Poststernotomy mediastinitis due to Staphylococcus aureus: comparison of methicillin-resistant and methicillin-susceptible cases.

The objective of the study was to compare the outcome of poststernotomy mediastinitis (PSM) caused by methicillin-resistant and methicillin-susceptible Staphylococcus aureus (MRSA and MSSA, respectively). Hospital records of 41 patients with S. aureus PSM who were all treated by closed drainage from 1 April 1996 through 1 February 2000 were reviewed. PSM was caused by MRSA in 15 patients and by MSSA in 26. Follow-up (+/-SD) averaged 12.5+/-14.0 months per patient. Both groups had similar perioperative characteristics. Patients with MRSA PSM had a significantly lower actuarial survival rate than did patients with MSSA PSM (60.0%+/-12.6%, 52.5%+/-3.4%, and 26.3%+/-19.7% versus 84.6%+/-7.1%, 79.0%+/-8.6%, and 79.0%+/-8.65 at 1 month, and at 1 and 3 years, respectively; values are +/- SD; P=.04). PSM-related death and treatment failure were significantly higher in the MRSA group than in the MSSA group (P=.03 and.02, respectively). Logistic regression analysis revealed that MRSA was the only independent risk factor for overall mortality.
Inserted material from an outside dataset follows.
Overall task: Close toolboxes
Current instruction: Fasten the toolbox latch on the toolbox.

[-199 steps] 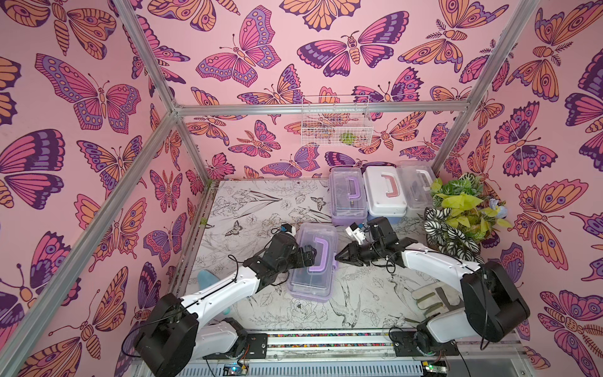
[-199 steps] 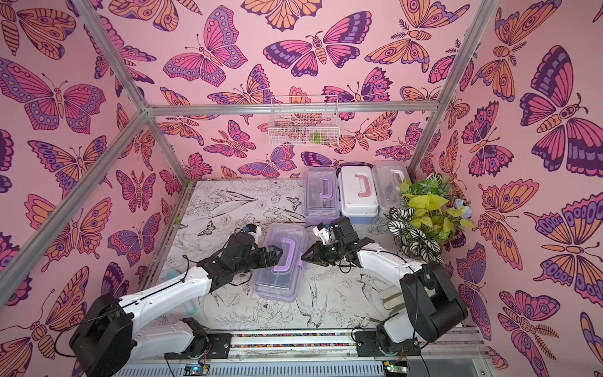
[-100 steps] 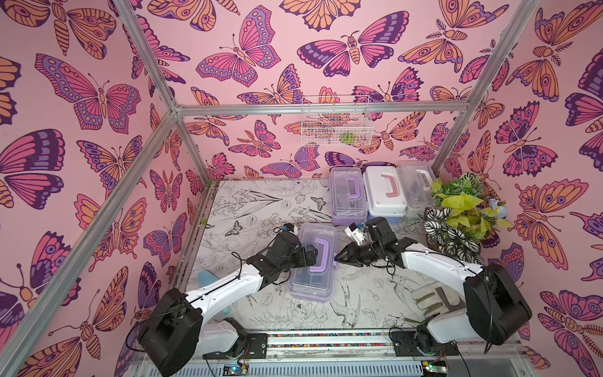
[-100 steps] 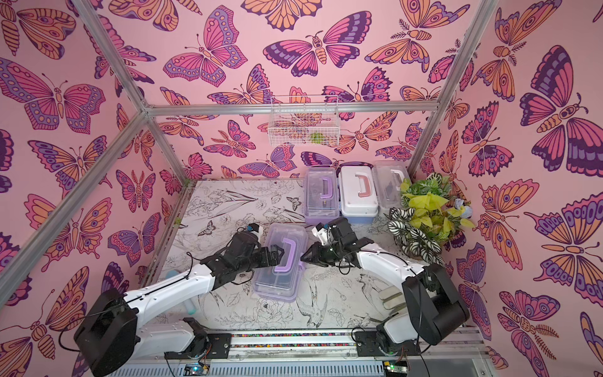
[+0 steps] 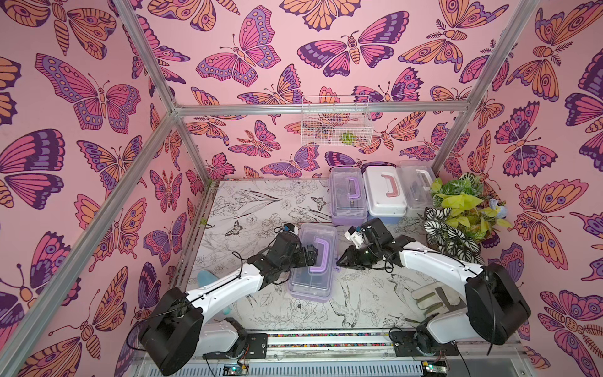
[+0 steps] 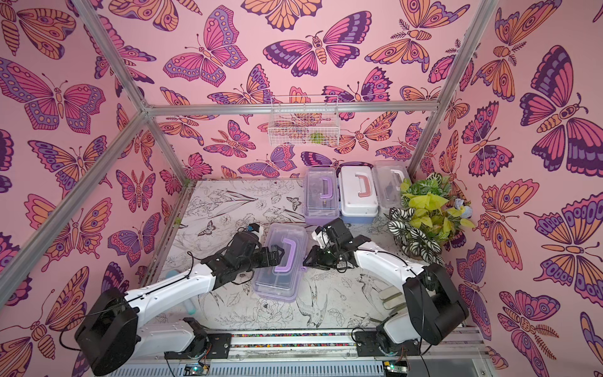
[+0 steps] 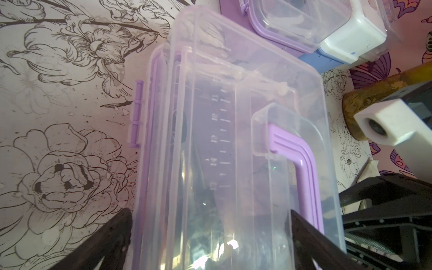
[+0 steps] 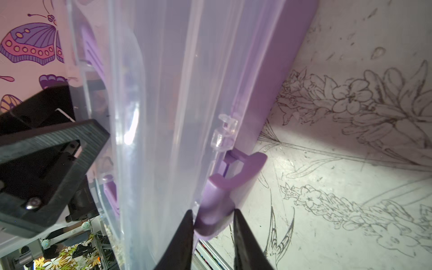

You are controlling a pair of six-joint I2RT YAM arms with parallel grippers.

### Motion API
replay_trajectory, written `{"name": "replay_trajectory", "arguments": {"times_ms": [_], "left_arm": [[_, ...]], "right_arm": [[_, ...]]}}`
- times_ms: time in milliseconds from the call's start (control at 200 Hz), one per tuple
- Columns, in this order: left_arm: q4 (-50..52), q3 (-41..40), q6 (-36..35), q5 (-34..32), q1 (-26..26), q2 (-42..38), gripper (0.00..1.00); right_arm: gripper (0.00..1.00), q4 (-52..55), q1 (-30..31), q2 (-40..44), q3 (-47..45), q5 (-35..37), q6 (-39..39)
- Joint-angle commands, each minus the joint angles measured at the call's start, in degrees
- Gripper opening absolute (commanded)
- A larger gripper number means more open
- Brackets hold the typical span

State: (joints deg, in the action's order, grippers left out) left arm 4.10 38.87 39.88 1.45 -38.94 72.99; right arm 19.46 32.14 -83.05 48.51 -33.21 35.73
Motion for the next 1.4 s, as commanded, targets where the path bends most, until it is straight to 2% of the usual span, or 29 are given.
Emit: {"name": "replay_trajectory", "arguments": {"times_ms": [0, 215, 756, 1086, 1302, 1397], "left_arm": [[7.3, -1.8, 1.0, 1.6, -0.7, 2.9, 0.99], [7.3, -1.8, 1.0, 1.6, -0.8, 3.1, 0.99], [7.1, -2.0, 1.1, 1.9, -0.8, 3.7, 1.0], [6.9, -2.2, 1.3, 2.2, -0.9, 3.5, 0.98], [6.4, -1.7, 1.3, 2.8, -1.1, 4.5, 0.96], [5.9, -1.6, 1.6, 3.2, -1.2, 5.0, 0.95]], "right_arm": [[0.3, 1.8, 0.6, -0.8, 1.2, 1.1, -0.7], [0.29, -3.4, 0.7, -1.5, 0.2, -2.0, 1.7], [0.25, -6.6, 1.0, -2.1, -0.4, -2.7, 3.8], [0.24, -10.4, 1.6, -2.0, -4.7, -2.7, 5.7], [0.25, -17.7, 1.9, -2.8, -7.2, -3.4, 8.0], [0.25, -26.0, 2.3, -3.8, -9.2, -7.3, 11.7]]}}
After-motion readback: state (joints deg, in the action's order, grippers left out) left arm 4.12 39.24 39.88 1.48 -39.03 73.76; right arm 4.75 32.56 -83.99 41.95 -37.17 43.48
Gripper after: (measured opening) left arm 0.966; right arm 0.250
In conclusion, the clinical outcome of PSM caused by MRSA is poorer than that caused by MSSA.[1]

References

  1. Poststernotomy mediastinitis due to Staphylococcus aureus: comparison of methicillin-resistant and methicillin-susceptible cases. Mekontso-Dessap, A., Kirsch, M., Brun-Buisson, C., Loisance, D. Clin. Infect. Dis. (2001) [Pubmed]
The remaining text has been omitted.